> Requirement
A word-for-word copy of all entries is required, without images.

# # # # #

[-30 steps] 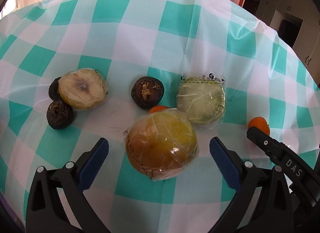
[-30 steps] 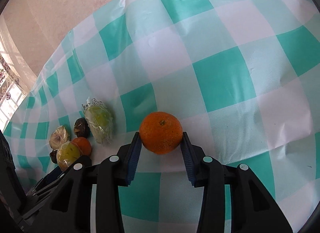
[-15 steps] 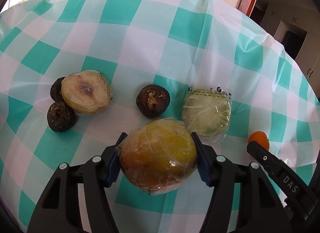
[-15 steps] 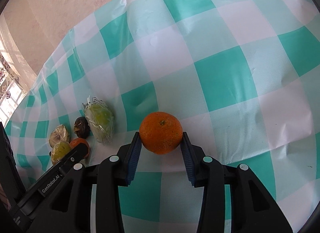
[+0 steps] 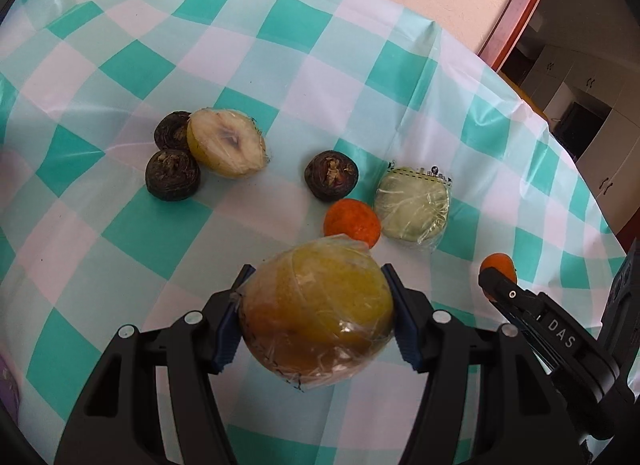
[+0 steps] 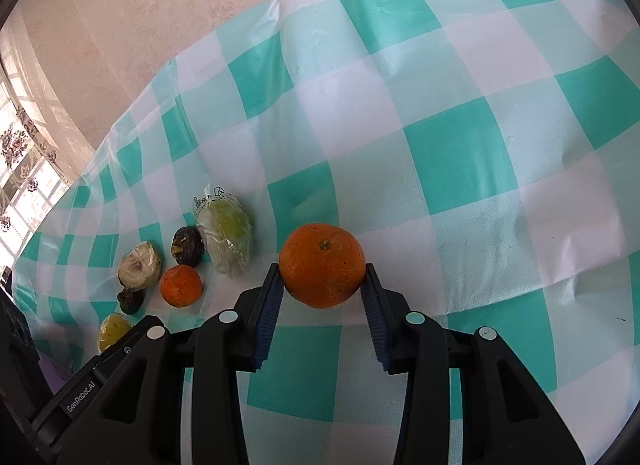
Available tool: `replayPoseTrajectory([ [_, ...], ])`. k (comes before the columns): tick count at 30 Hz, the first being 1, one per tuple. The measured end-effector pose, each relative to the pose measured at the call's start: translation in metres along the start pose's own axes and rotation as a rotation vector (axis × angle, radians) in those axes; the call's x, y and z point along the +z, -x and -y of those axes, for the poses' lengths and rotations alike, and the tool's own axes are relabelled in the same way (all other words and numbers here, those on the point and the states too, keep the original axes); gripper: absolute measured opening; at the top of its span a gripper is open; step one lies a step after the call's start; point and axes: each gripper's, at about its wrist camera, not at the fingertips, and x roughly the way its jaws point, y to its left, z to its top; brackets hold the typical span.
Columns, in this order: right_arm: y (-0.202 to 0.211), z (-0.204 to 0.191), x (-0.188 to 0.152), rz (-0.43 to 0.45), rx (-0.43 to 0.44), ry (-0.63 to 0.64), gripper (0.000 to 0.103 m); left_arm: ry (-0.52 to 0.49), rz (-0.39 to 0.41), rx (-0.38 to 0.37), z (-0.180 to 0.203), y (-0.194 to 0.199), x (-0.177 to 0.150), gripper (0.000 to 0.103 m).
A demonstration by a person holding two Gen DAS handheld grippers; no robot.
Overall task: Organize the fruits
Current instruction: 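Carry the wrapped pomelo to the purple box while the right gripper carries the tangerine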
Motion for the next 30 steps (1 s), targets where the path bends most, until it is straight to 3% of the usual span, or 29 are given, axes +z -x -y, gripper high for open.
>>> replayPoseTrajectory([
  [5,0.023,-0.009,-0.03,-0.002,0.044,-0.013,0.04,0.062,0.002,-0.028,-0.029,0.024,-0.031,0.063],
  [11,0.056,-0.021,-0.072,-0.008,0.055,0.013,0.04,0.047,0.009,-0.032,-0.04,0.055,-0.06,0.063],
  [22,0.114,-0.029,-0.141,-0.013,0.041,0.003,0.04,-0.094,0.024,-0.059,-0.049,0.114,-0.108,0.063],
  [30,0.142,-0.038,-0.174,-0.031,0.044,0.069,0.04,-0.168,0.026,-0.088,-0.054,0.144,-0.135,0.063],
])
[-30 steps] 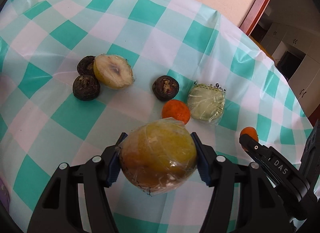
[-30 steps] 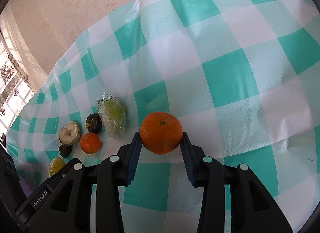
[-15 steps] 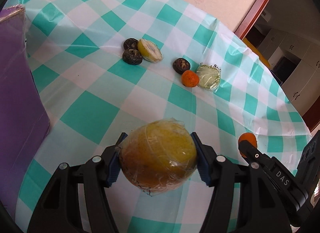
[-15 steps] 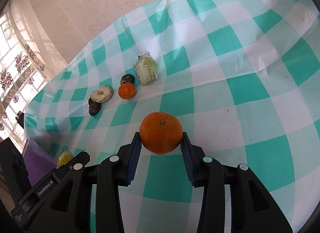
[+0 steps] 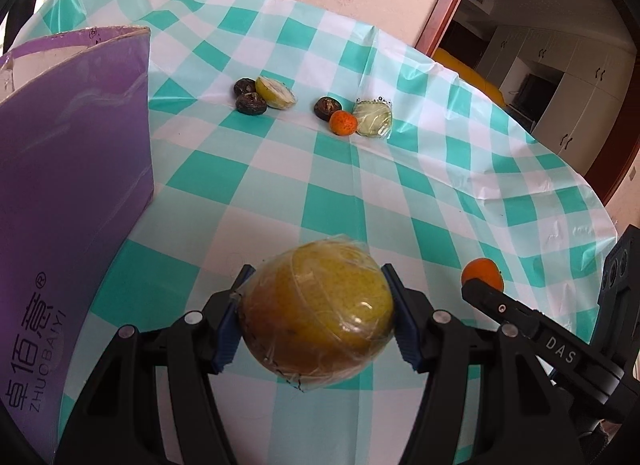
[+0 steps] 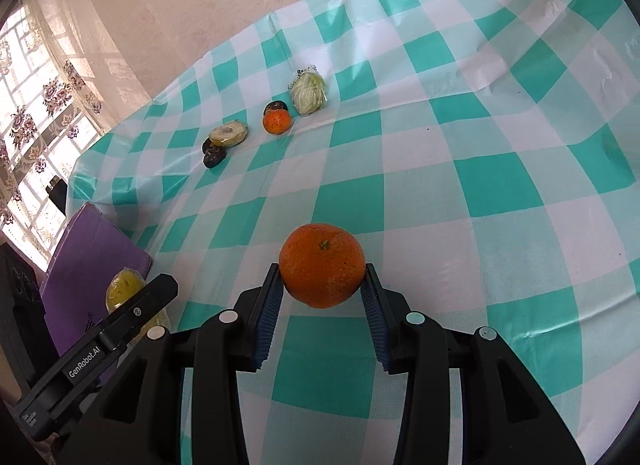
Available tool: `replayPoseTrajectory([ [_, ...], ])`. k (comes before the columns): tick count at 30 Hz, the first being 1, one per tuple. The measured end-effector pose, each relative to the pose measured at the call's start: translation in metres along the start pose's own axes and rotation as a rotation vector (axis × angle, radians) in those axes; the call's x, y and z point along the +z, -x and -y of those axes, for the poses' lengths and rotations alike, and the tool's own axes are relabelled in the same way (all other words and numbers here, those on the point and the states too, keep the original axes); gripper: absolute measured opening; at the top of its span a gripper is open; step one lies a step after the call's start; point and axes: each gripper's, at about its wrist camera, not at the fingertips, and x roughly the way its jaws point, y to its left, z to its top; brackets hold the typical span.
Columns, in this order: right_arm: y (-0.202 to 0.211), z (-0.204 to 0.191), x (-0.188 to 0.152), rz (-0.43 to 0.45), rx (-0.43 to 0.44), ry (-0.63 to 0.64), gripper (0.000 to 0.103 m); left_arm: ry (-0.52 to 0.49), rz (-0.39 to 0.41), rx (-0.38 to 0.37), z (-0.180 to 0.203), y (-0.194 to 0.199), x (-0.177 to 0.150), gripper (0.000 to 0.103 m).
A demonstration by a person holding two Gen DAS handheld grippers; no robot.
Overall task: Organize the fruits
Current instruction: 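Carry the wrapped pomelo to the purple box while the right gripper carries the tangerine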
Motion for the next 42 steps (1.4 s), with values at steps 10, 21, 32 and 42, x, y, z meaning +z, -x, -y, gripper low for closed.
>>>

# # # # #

> Solution
[-30 steps] 
[-30 steps] 
[-15 steps] 
[-15 steps] 
[+0 steps] 
[+0 steps] 
Available tool: `replayPoseTrajectory([ [_, ...], ])`. k (comes before the columns): tick count at 30 Hz, the first being 1, one per tuple. The measured end-effector pose, each relative to the pose measured at the call's start: translation in metres along the start pose's own axes and rotation as a rotation vector (axis × angle, radians) in those axes; the call's x, y and z point along the +z, -x and -y of those axes, for the poses' lengths and rotations alike, and the tool's own axes are relabelled in the same way (all other words and numbers here, those on the point and the states too, keep the original axes); gripper: absolute measured opening; at the top of its span a gripper is open; step one lies a step after the call's start; point and axes: each gripper's, at about its wrist camera, not at the fingertips, and x roughly the way its jaws point, y to its left, z to its top; brackets hold the typical span.
Columns, in this order: right_arm: y (-0.202 to 0.211), z (-0.204 to 0.191), x (-0.188 to 0.152), rz (-0.43 to 0.45), rx (-0.43 to 0.44), ry (-0.63 to 0.64), gripper (0.000 to 0.103 m); left_arm: ry (-0.52 to 0.49), rz (-0.39 to 0.41), rx (-0.38 to 0.37), z (-0.180 to 0.203), y (-0.194 to 0.199), x (-0.177 to 0.150), gripper (0.000 to 0.103 m).
A demonstration by a person holding two Gen DAS handheld grippers; no robot.
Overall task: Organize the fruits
Current instruction: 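Carry the wrapped pomelo to the purple box while the right gripper carries the tangerine
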Motion for the next 30 steps (1 s), targets where the path bends most, until it is straight to 3% of the usual span, or 29 are given, axes +z -x -y, gripper high for open.
>>> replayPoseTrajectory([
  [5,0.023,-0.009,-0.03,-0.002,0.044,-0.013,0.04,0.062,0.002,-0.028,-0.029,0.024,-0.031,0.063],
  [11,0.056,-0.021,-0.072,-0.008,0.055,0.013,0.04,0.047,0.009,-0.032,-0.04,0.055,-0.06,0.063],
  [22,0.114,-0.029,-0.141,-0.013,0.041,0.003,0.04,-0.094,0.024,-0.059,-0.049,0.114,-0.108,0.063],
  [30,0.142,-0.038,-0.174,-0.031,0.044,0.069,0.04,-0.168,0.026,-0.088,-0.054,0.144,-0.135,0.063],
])
[-30 steps] 
[-30 steps] 
[-15 steps] 
[-15 steps] 
[+0 steps] 
[+0 steps] 
Available tool: `replayPoseTrajectory([ [_, ...], ])`. k (comes before the columns): tick count at 30 Hz, the first being 1, one per tuple. The measured end-effector pose, each relative to the pose measured at the call's start: translation in metres along the start pose's own axes and rotation as a rotation vector (axis × angle, radians) in those axes; the call's x, y and z point along the +z, -x and -y of those axes, for the poses' lengths and rotations alike, and the tool's own axes are relabelled in the same way (all other words and numbers here, those on the point and the states too, keep the original axes); gripper: absolute measured opening; at the top of its span a gripper is open; step one lies a step after the call's start; point and axes: each gripper's, at about its wrist camera, not at the fingertips, and x roughly the way its jaws point, y to its left, z to its top; brackets hold the typical span.
Columns, in this order: right_arm: y (-0.202 to 0.211), z (-0.204 to 0.191), x (-0.188 to 0.152), rz (-0.43 to 0.45), rx (-0.43 to 0.44), ry (-0.63 to 0.64), gripper (0.000 to 0.103 m); left_arm: ry (-0.52 to 0.49), rz (-0.39 to 0.41), rx (-0.38 to 0.37), z (-0.180 to 0.203), y (-0.194 to 0.199), x (-0.177 to 0.150), gripper (0.000 to 0.103 m).
A demonstration by a person holding two Gen DAS handheld grippers; no robot.
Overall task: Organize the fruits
Current instruction: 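Carry the wrapped pomelo to the purple box while the right gripper carries the tangerine
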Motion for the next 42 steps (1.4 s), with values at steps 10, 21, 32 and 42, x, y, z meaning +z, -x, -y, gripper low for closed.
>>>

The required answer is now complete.